### Problem to solve
Transcribe the listing from its top line through the line with "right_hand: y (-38". Keep it exact, both ends included, and add nothing.

### Source data
════════════════

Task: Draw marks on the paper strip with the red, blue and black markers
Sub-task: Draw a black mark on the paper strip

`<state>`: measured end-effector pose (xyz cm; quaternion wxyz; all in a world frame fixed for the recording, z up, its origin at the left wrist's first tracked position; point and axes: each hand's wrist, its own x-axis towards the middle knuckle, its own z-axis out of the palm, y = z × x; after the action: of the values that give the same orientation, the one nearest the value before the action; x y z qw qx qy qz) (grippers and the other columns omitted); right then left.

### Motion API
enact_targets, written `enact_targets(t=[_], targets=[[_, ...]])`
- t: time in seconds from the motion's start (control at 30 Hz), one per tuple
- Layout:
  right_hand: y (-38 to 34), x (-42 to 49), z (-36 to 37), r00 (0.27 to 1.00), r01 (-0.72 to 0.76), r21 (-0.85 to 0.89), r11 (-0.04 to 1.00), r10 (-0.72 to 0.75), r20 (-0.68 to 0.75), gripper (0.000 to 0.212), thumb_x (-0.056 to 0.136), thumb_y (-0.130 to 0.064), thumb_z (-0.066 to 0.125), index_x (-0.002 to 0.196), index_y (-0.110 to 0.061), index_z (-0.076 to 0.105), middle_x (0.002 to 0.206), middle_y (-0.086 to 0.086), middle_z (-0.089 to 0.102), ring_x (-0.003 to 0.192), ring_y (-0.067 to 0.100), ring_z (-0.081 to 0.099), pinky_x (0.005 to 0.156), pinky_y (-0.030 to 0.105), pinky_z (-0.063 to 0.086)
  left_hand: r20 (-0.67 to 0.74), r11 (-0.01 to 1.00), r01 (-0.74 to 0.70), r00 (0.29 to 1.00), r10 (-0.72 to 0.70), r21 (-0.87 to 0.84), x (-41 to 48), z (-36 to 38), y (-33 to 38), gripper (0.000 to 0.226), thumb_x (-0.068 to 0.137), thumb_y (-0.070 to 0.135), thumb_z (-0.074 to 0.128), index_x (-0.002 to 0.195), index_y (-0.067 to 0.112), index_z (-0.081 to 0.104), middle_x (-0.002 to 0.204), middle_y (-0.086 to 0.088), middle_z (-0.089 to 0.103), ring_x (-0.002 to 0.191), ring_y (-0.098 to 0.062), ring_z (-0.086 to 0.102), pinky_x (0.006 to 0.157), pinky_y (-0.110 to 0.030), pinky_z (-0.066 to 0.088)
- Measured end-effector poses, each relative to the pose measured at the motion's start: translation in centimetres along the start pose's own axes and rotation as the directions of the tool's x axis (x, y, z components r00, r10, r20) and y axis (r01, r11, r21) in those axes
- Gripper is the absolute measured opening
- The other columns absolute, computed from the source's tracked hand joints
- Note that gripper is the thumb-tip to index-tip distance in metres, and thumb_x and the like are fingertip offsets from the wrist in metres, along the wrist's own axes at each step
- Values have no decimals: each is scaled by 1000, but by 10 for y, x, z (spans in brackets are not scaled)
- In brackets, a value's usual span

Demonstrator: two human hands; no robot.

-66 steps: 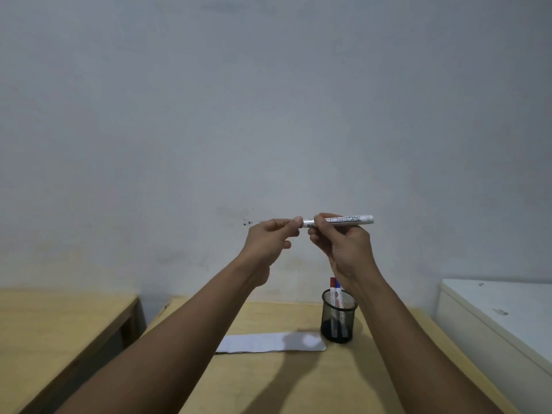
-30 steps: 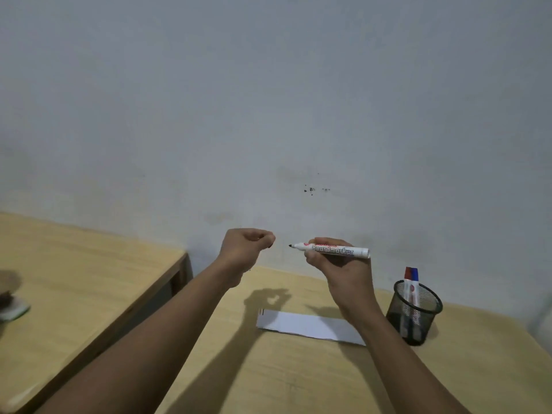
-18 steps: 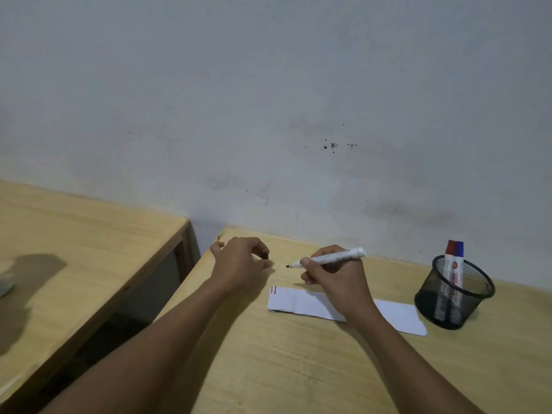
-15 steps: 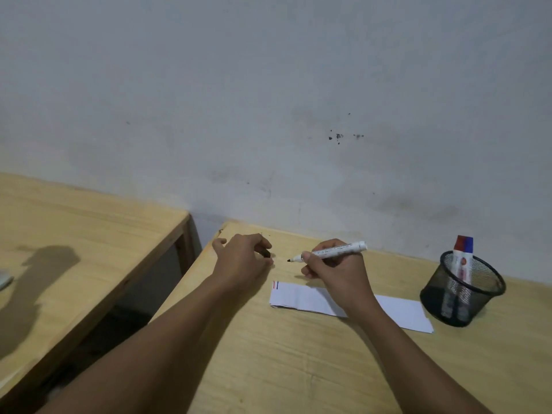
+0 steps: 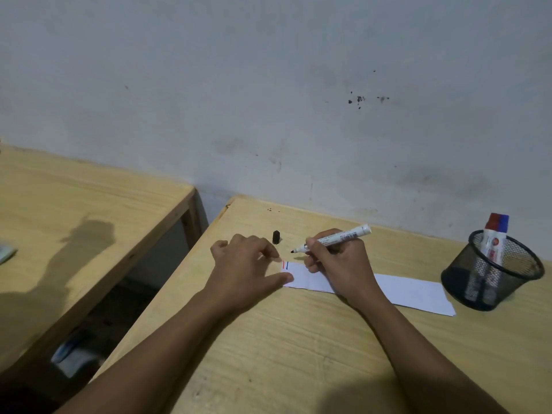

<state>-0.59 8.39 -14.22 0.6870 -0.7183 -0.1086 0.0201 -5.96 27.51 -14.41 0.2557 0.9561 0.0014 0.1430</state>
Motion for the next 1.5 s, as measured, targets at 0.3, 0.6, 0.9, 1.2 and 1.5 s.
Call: enact_targets(t=[0.3,0.6,0.9,1.2,1.5], targets=[[6,-2,2,997,75,-192,979,-71,27,12,92,-13,74,83,-5,73,66,15,72,58,19,67,60,32,57,92,1000,-12,996,12,4,7,1,-9,37,72,68,68,102,47,70,124,22,55,123,-9,37,111,-56,15],[7,-2,2,999,37,-221,975,-34,16,10,90,-16,76,84,-7,75,77,5,79,64,12,72,61,27,58,139,999,34,990,-33,-7,5,-2,-7,39,69,70,69,101,48,74,123,25,51,127,-8,31,110,-69,4],[9,-1,3,999,34,-293,956,-28,24,11,90,-22,76,86,-12,78,80,0,80,70,12,75,66,29,60,137,999,45,990,-42,-23,5,-3,-6,35,68,66,72,98,47,74,124,23,52,129,-10,32,111,-71,0],[8,-1,3,999,44,-318,947,-37,27,12,90,-23,76,83,-14,76,71,-4,76,63,9,70,63,26,55,147,998,54,988,-52,-14,5,-4,-5,36,69,64,73,100,47,74,127,22,52,130,-9,31,112,-69,-2],[6,-2,3,998,44,-327,944,-27,56,13,91,-22,76,84,-11,77,75,-1,77,63,6,70,62,25,55,147,999,51,988,-49,-10,5,-3,-5,35,70,64,72,100,47,73,126,23,51,129,-10,31,112,-69,0]])
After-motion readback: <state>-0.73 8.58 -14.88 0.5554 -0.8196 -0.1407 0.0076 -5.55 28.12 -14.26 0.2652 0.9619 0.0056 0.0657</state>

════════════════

### Exercise output
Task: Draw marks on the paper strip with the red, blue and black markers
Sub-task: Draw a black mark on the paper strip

`<state>`: measured end-effector pose (xyz cm; quaternion wxyz; all in a world frame fixed for the recording, z up, its origin at the left wrist's first tracked position; point and axes: each hand's wrist, its own x-axis towards the middle knuckle, its own z-axis out of the palm, y = z × x; after the action: of the values that give the same orientation, the one nearest the value before the action; x y z qw qx qy qz) (grippers and the other columns omitted); right then left.

### Motion API
enact_targets, written `enact_targets(t=[_], targets=[[_, ...]])`
- t: time in seconds from the motion's start (control at 30 Hz), one per tuple
- Layout:
  right_hand: y (-38 to 34), x (-42 to 49), z (-36 to 37), r00 (0.27 to 1.00), r01 (-0.72 to 0.76), r21 (-0.85 to 0.89), r11 (-0.04 to 1.00), r10 (-0.72 to 0.75), r20 (-0.68 to 0.75), gripper (0.000 to 0.212), thumb_x (-0.056 to 0.136), thumb_y (-0.130 to 0.064), thumb_z (-0.066 to 0.125), index_x (-0.002 to 0.196), index_y (-0.110 to 0.061), index_z (-0.076 to 0.105), middle_x (0.002 to 0.206), middle_y (-0.086 to 0.086), middle_z (-0.089 to 0.102), ring_x (-0.003 to 0.192), ring_y (-0.067 to 0.100), ring_z (-0.081 to 0.099), pinky_x (0.005 to 0.156), pinky_y (-0.030 to 0.105), pinky_z (-0.063 to 0.086)

The answer has been written out in full.